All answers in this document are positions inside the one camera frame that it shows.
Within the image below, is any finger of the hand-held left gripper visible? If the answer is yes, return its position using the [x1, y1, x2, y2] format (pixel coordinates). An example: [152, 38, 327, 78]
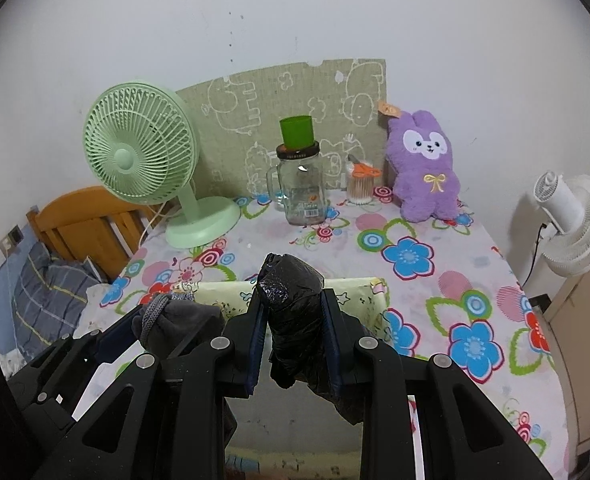
[34, 317, 138, 412]

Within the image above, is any grey plaid pillow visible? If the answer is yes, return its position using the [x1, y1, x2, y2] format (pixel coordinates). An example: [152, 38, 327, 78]
[0, 240, 100, 356]

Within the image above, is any black plastic bag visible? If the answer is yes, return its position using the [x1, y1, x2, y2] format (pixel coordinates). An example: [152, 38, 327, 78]
[255, 253, 370, 426]

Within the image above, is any glass mug jar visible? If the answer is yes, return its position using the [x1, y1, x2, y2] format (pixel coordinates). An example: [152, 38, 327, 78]
[266, 142, 326, 226]

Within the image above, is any grey knitted cloth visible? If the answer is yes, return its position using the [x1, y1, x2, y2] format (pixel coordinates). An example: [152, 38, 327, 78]
[131, 294, 226, 361]

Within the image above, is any wooden bed headboard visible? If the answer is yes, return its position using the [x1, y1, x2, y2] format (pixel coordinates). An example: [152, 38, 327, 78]
[26, 186, 176, 281]

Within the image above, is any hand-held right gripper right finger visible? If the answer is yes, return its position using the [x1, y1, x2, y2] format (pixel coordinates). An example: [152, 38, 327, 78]
[321, 289, 554, 480]

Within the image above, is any beige cabinet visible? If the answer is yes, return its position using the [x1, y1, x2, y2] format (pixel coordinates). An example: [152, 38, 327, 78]
[545, 160, 590, 461]

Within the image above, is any white fan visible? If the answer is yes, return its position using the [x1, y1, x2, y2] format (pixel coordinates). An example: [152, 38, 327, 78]
[532, 171, 590, 277]

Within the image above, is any green desk fan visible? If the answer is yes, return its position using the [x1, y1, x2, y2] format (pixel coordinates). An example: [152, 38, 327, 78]
[83, 84, 242, 249]

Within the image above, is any yellow cartoon fabric basket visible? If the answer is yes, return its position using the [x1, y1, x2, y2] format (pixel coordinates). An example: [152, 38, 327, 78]
[172, 276, 393, 356]

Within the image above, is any cotton swab container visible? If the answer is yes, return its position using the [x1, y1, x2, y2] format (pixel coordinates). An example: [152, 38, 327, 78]
[346, 155, 380, 206]

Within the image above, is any blue bed sheet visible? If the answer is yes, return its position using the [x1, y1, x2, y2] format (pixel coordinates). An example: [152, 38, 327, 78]
[0, 252, 38, 356]

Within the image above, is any black fan cable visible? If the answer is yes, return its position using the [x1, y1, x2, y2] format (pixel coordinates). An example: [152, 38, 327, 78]
[521, 220, 548, 286]

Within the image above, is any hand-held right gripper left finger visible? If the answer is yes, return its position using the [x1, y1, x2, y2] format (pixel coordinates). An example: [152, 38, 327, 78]
[37, 292, 266, 480]

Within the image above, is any purple plush bunny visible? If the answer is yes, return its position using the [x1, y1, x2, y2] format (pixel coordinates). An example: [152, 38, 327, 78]
[378, 101, 462, 223]

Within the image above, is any white fan cable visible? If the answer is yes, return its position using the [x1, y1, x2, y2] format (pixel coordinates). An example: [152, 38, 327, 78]
[137, 202, 180, 252]

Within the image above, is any green plastic cup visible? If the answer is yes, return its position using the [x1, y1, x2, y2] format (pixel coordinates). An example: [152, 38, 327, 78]
[280, 116, 316, 151]

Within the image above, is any wall socket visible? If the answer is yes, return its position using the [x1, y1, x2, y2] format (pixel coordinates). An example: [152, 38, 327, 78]
[0, 227, 24, 257]

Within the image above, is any green cartoon printed board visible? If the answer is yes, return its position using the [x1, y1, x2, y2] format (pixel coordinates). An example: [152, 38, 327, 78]
[175, 58, 388, 198]

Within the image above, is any floral tablecloth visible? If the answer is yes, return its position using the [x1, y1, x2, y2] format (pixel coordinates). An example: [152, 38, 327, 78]
[72, 192, 570, 480]

YOUR ASSIGNMENT
Restate each entry word for word, leaving out any pictures.

FINAL ANSWER
All answers in this document are positions inside the one camera frame that it shows.
Within the image below, is any finger of the hand-held left gripper visible? If the answer is yes, return its position using the [x1, y1, x2, y2] format (pixel coordinates). An example: [152, 38, 327, 78]
[34, 317, 138, 412]

Within the image above, is any grey plaid pillow visible? If the answer is yes, return its position using the [x1, y1, x2, y2] format (pixel coordinates). An example: [152, 38, 327, 78]
[0, 240, 100, 356]

Within the image above, is any black plastic bag visible? If the answer is yes, return its position using the [x1, y1, x2, y2] format (pixel coordinates). An example: [152, 38, 327, 78]
[255, 253, 370, 426]

Within the image above, is any glass mug jar visible? If the answer is yes, return its position using the [x1, y1, x2, y2] format (pixel coordinates). An example: [152, 38, 327, 78]
[266, 142, 326, 226]

Within the image above, is any grey knitted cloth visible? If the answer is yes, return its position using the [x1, y1, x2, y2] format (pixel coordinates). An example: [152, 38, 327, 78]
[131, 294, 226, 361]

Within the image above, is any wooden bed headboard visible? If the answer is yes, return its position using the [x1, y1, x2, y2] format (pixel coordinates). An example: [152, 38, 327, 78]
[26, 186, 176, 281]

Within the image above, is any hand-held right gripper right finger visible? If the answer is yes, return its position using the [x1, y1, x2, y2] format (pixel coordinates). An example: [152, 38, 327, 78]
[321, 289, 554, 480]

Within the image above, is any beige cabinet visible? If the answer is yes, return its position using the [x1, y1, x2, y2] format (pixel coordinates). An example: [152, 38, 327, 78]
[545, 160, 590, 461]

Within the image above, is any white fan visible? If the answer is yes, return its position using the [x1, y1, x2, y2] format (pixel coordinates). An example: [152, 38, 327, 78]
[532, 171, 590, 277]

Within the image above, is any green desk fan visible? If the answer is yes, return its position using the [x1, y1, x2, y2] format (pixel coordinates). An example: [152, 38, 327, 78]
[83, 84, 242, 249]

Within the image above, is any yellow cartoon fabric basket visible? If the answer is yes, return its position using the [x1, y1, x2, y2] format (pixel coordinates). An example: [152, 38, 327, 78]
[172, 276, 393, 356]

Within the image above, is any cotton swab container visible? If the answer is yes, return its position using the [x1, y1, x2, y2] format (pixel coordinates). An example: [152, 38, 327, 78]
[346, 155, 380, 206]

Within the image above, is any blue bed sheet visible? If the answer is yes, return its position using the [x1, y1, x2, y2] format (pixel coordinates). An example: [152, 38, 327, 78]
[0, 252, 38, 356]

Within the image above, is any black fan cable visible? If the answer is yes, return its position using the [x1, y1, x2, y2] format (pixel coordinates). An example: [152, 38, 327, 78]
[521, 220, 548, 286]

Within the image above, is any hand-held right gripper left finger visible? If the answer is yes, return its position using the [x1, y1, x2, y2] format (pixel coordinates). An example: [152, 38, 327, 78]
[37, 292, 266, 480]

Within the image above, is any purple plush bunny visible? If the answer is yes, return its position using the [x1, y1, x2, y2] format (pixel coordinates). An example: [152, 38, 327, 78]
[378, 101, 462, 223]

Within the image above, is any white fan cable visible? If the answer is yes, return its position using the [x1, y1, x2, y2] format (pixel coordinates). An example: [152, 38, 327, 78]
[137, 202, 180, 252]

Within the image above, is any green plastic cup visible? If the answer is yes, return its position using the [x1, y1, x2, y2] format (pixel coordinates). An example: [152, 38, 327, 78]
[280, 116, 316, 151]

Within the image above, is any wall socket visible? If the answer is yes, return its position using the [x1, y1, x2, y2] format (pixel coordinates). An example: [152, 38, 327, 78]
[0, 227, 24, 257]

Within the image above, is any green cartoon printed board visible? If the answer is yes, return its position using the [x1, y1, x2, y2] format (pixel coordinates). An example: [152, 38, 327, 78]
[175, 58, 388, 198]

Within the image above, is any floral tablecloth visible? If the answer is yes, return its position using the [x1, y1, x2, y2] format (pixel coordinates). An example: [152, 38, 327, 78]
[72, 192, 570, 480]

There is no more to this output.